M yg udah mengajar ngaji ditempat itu mulai sejak sejak 2017 itu laksanakan tindakannya berkali kali pada murid-muridnya. Korban juga mengakui dicabuli waktu tidur di kamar masjid kompleks sekolah itu.

Tersangka menampik mengaku tindakannya. Namun bukti serta pernyataan korban memperkuat perbuatan aktor.
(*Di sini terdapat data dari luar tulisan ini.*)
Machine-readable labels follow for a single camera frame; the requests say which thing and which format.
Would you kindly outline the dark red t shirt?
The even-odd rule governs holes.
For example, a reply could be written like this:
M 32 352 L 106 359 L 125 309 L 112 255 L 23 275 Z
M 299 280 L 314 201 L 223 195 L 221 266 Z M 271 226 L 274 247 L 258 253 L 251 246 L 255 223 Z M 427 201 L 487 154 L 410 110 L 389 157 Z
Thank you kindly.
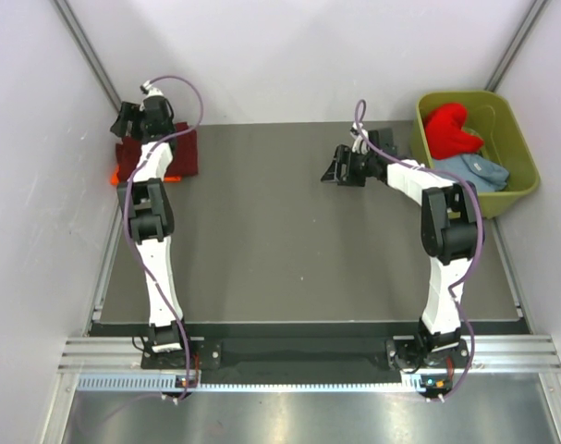
M 185 177 L 199 173 L 198 135 L 197 131 L 185 133 L 176 139 L 177 147 L 173 159 L 168 165 L 164 182 L 180 182 Z M 131 137 L 124 137 L 116 144 L 116 169 L 110 179 L 113 186 L 127 181 L 141 158 L 140 142 Z

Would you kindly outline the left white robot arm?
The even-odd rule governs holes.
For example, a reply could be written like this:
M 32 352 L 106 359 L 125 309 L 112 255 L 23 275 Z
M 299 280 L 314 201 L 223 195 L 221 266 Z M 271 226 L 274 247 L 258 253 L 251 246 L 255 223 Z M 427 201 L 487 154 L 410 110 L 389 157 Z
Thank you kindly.
M 180 367 L 189 364 L 194 346 L 184 329 L 171 261 L 175 220 L 165 173 L 176 149 L 174 111 L 159 89 L 141 90 L 141 102 L 123 103 L 111 128 L 116 136 L 139 144 L 131 171 L 116 190 L 123 232 L 146 282 L 150 312 L 144 352 Z

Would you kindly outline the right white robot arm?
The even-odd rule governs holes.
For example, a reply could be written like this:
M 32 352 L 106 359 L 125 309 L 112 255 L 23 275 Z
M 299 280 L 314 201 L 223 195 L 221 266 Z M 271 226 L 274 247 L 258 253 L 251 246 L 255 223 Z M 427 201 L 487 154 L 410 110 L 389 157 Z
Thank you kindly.
M 350 129 L 353 143 L 339 144 L 321 181 L 363 187 L 375 178 L 421 209 L 421 245 L 430 257 L 428 299 L 411 349 L 413 368 L 435 366 L 461 347 L 459 307 L 466 274 L 483 235 L 474 193 L 416 160 L 401 157 L 390 129 Z
Awalannya polisi mengamankan AAS (30) seseorang petugas kebersihan sekolah itu yg mengaku sempat 1x mencabuli seseorang korbannya pada Desember 2017. Baik tersangka M ataupun AAS berstatus buang atau belum juga menikah.

” Kasus terbongkar sesudah satu diantara murid melapor pada seseorang tuanya, akan tetapi pada akhirnya dua korban yang lain ikut memberikan laporan, ” tutur Asfuri.

Hasil visum dokter memperlihatkan ada luka dibagian dubur korban. Korban juga mengakui bila tersangka sudah laksanakan tindakannya berulang-kali. Korban saat ini mendapatkan pendampingan dari psikolog manfaat pemulihan trauma.